Re: [PATCH net-next 00/15] net/smc: implement loopback-ism used by SMC-D

From: Wenjia Zhang
Date: Fri Feb 16 2024 - 09:10:23 EST




On 11.01.24 13:00, Wen Gu wrote:
This patch set acts as the second part of the new version of [1] (The first
part can be referred from [2]), the updated things of this version are listed
at the end.

# Background

SMC-D is now used in IBM z with ISM function to optimize network interconnect
for intra-CPC communications.

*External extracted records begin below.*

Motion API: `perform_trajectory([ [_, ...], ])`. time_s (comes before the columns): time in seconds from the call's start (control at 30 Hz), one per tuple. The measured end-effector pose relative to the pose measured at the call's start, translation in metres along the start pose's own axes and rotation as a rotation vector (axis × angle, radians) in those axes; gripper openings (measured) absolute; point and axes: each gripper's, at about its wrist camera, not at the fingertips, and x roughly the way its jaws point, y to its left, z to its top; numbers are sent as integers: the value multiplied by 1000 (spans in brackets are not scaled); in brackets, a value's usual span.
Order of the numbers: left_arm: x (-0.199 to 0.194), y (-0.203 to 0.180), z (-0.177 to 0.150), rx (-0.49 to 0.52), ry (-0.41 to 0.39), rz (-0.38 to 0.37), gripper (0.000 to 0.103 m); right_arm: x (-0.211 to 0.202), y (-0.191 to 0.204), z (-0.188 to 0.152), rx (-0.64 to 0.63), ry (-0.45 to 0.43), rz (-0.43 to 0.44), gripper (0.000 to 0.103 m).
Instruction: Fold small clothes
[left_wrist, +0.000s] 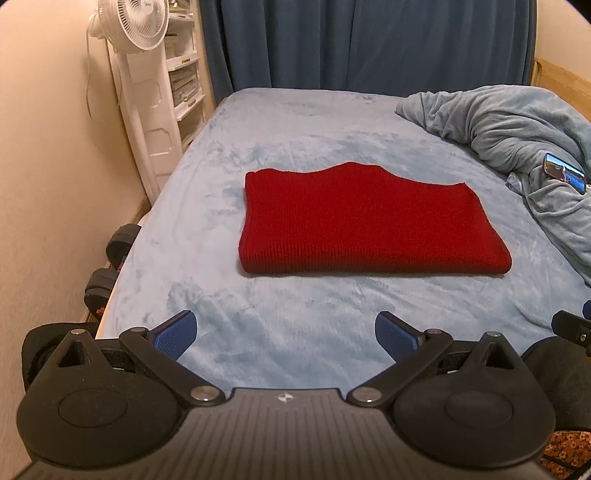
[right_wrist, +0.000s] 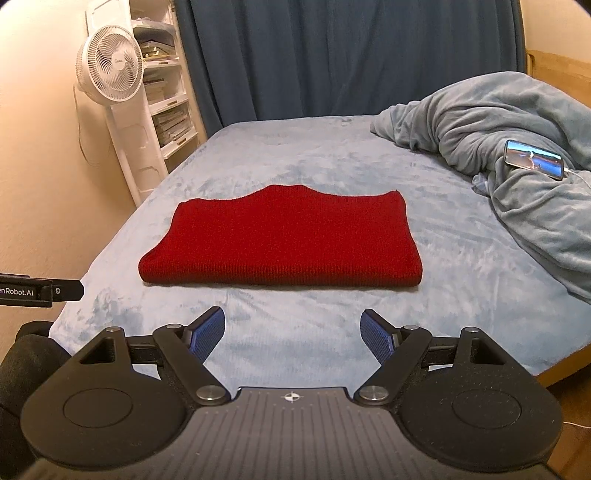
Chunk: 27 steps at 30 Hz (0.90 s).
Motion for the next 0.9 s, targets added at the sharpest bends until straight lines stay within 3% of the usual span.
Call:
perform_trajectory([
  [0.9, 56, -8, 28, 24, 95, 45, 103, 64, -27, 9, 135, 123, 2, 82],
])
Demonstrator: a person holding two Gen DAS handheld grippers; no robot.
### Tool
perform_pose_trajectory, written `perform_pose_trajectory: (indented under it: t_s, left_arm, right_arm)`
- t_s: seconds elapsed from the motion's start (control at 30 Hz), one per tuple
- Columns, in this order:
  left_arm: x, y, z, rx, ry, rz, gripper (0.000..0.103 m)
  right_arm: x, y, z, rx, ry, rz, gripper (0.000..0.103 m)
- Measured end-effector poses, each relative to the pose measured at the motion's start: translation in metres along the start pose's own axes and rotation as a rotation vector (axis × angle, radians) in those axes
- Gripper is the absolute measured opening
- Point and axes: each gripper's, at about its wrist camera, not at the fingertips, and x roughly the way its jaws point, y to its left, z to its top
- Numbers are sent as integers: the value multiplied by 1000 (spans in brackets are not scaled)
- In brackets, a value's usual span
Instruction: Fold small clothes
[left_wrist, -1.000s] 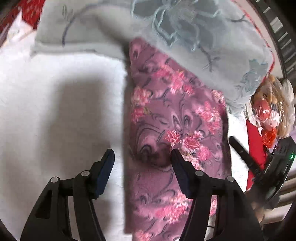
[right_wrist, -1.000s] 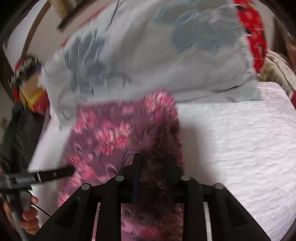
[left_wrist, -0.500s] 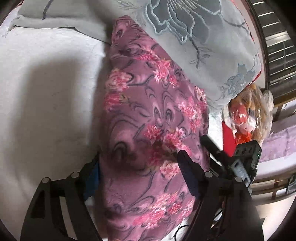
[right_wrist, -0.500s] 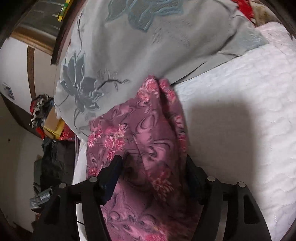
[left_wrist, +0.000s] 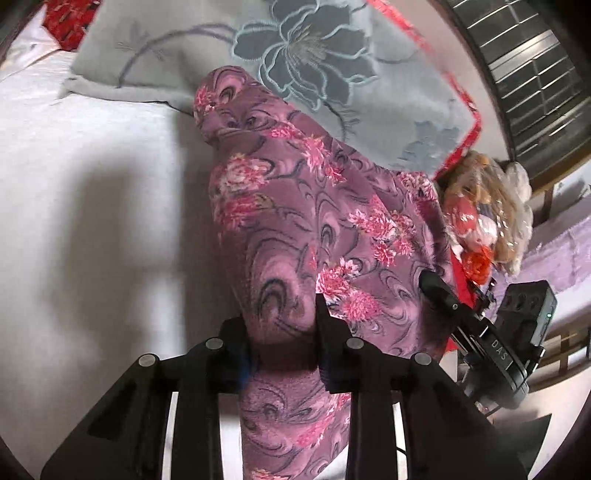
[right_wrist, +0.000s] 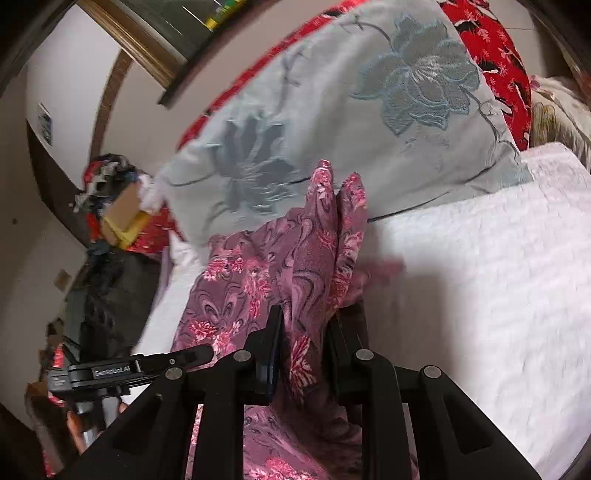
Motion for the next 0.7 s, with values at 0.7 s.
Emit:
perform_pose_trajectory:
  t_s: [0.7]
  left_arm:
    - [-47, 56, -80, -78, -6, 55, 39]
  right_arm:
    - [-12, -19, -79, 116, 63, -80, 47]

Inspired by this, we try to make SMC-D available
on the non-s390 architecture through a software-implemented virtual ISM device,
that is the loopback-ism device here, to accelerate inter-process or
inter-containers communication within the same OS instance.

# Design

This patch set includes 3 parts:

- Patch #1-#2: some prepare work for loopback-ism.
- Patch #3-#9: implement loopback-ism device.
- Patch #10-#15: memory copy optimization for loopback scenario.

The loopback-ism device is designed as a ISMv2 device and not be limited to
a specific net namespace, ends of both inter-process connection (1/1' in diagram
below) or inter-container connection (2/2' in diagram below) can find the same
available loopback-ism and choose it during the CLC handshake.

Container 1 (ns1) Container 2 (ns2)
+-----------------------------------------+ +-------------------------+
| +-------+ +-------+ +-------+ | | +-------+ |
| | App A | | App B | | App C | | | | App D |<-+ |
| +-------+ +---^---+ +-------+ | | +-------+ |(2') |
| |127.0.0.1 (1')| |192.168.0.11 192.168.0.12| |
| (1)| +--------+ | +--------+ |(2) | | +--------+ +--------+ |
| `-->| lo |-` | eth0 |<-` | | | lo | | eth0 | |
+---------+--|---^-+---+-----|--+---------+ +-+--------+---+-^------+-+
| | | |
Kernel | | | |
+----+-------v---+-----------v----------------------------------+---+----+
| | TCP | |
| | | |
| +--------------------------------------------------------------+ |
| |
| +--------------+ |
| | smc loopback | |
+---------------------------+--------------+-----------------------------+

loopback-ism device creates DMBs (shared memory) for each connection peer.
Since data transfer occurs within the same kernel, the sndbuf of each peer
is only a descriptor and point to the same memory region as peer DMB, so that
the data copy from sndbuf to peer DMB can be avoided in loopback-ism case.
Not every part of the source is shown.